微胶质细胞特异性PICALM风险等位基因的致病机制

通过全基因组关联研究（GWAS）鉴定的75个LOAD风险位点中，PICALM基因座rs10792832 SNP在微胶质细胞（MG）特异性开放染色质区域显示等位基因特异性染色质可及性（ASoC）。
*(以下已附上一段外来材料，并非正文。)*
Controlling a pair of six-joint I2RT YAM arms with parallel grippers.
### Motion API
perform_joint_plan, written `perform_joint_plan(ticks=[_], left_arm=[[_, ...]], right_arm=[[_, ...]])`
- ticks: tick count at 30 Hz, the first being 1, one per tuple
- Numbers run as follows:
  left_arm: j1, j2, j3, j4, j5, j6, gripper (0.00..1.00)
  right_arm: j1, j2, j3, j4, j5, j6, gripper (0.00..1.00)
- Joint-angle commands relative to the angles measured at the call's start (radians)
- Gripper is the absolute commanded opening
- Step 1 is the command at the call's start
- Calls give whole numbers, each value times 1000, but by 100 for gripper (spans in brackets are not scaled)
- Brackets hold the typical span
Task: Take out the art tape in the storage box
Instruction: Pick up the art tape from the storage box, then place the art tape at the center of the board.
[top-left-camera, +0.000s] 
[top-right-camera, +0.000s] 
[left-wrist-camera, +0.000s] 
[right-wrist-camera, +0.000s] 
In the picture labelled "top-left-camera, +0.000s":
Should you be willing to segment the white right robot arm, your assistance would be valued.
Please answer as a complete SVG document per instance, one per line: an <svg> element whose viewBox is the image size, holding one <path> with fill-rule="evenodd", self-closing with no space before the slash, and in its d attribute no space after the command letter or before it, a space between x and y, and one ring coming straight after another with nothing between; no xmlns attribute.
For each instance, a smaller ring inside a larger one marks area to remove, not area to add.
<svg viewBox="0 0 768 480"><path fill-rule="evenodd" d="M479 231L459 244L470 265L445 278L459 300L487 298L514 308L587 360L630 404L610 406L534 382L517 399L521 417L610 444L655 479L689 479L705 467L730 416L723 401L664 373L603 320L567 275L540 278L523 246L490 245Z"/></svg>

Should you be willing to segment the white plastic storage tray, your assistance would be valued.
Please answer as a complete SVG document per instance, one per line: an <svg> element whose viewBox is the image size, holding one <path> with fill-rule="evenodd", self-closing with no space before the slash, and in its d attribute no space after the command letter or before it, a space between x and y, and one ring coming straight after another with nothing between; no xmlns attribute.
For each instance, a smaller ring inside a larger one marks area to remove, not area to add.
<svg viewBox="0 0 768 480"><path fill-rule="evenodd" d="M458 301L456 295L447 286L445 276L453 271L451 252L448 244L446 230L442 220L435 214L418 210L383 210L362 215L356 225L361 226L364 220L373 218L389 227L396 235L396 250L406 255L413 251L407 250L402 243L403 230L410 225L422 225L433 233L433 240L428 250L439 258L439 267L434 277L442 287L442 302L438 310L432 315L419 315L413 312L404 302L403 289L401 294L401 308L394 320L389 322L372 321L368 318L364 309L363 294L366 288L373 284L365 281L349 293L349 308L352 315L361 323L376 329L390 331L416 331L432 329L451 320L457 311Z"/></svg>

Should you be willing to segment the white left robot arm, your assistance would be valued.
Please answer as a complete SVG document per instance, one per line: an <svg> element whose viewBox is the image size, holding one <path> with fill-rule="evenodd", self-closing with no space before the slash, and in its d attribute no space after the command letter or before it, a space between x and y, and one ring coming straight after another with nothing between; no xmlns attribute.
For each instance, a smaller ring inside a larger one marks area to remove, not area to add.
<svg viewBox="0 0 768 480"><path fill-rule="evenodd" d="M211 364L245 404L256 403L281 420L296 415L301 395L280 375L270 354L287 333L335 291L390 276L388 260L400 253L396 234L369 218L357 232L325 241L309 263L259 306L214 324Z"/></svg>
风险等位基因G破坏PU.1（SPI1编码）转录因子结合基序，使PICALM表达降低50%，这一现象在诱导多能干细胞（iPS）分化的iMG中重现，而在星形胶质细胞（iAst）中未观察到。

脂滴积累与吞噬功能障碍的因果链

CRISPR-Cas9编辑构建的等基因iMG模型显示，风险等位基因携带者出现以下表型：

1. 1.

   脂质代谢紊乱：胆固醇合成通路基因（如HMGCR、DHCR7）上调，甘油三酯（TG）含量增加2倍，BODIPY⁺脂滴数量增加4-7倍；

2. 2.

   吞噬缺陷：Aβ和髓鞘碎片吞噬效率下降40%，经三乙酰氧基烯丙基硅烷（TrC）抑制脂滴形成后可逆转；

3. 3.

   溶酶体异常：ATP6AP2、VAMP1等溶酶体基因表达降低，LysoTracker⁺BODIPY⁺共定位颗粒增加5倍。

与APOE4的协同致病路径

风险等位基因iMG呈现与载脂蛋白E4（APOE4）相似的病理特征：

• •

  活性氧（ROS）水平升高2倍，BODIPY-C11检测显示脂质过氧化增强；

• •

  疾病相关微胶质细胞（DAM）状态中PICALM表达降低，与脂滴累积微胶质细胞（LDAM）转录组显著相关（r²=0.22）。

潜在治疗靶点验证

通过CRISPRa恢复PICALM表达可完全逆转脂滴积累和吞噬缺陷，而靶向脂滴形成的药物干预（如TrC）能改善细胞功能，为LOAD提供了区别于Aβ靶向治疗的新策略。

临床关联与转化意义

人脑组织分析显示：

• •

  AD患者灰质PICALM mRNA水平降低；

• •

  单核RNA测序（snRNA-seq）揭示早期AD阶段MG₀状态PICALM表达下降，晚期则升高，提示阶段特异性调控。

该研究首次建立PICALM风险变异→微胶质细胞脂代谢紊乱→吞噬功能障碍的完整致病轴，为LOAD的精准干预奠定理论基础。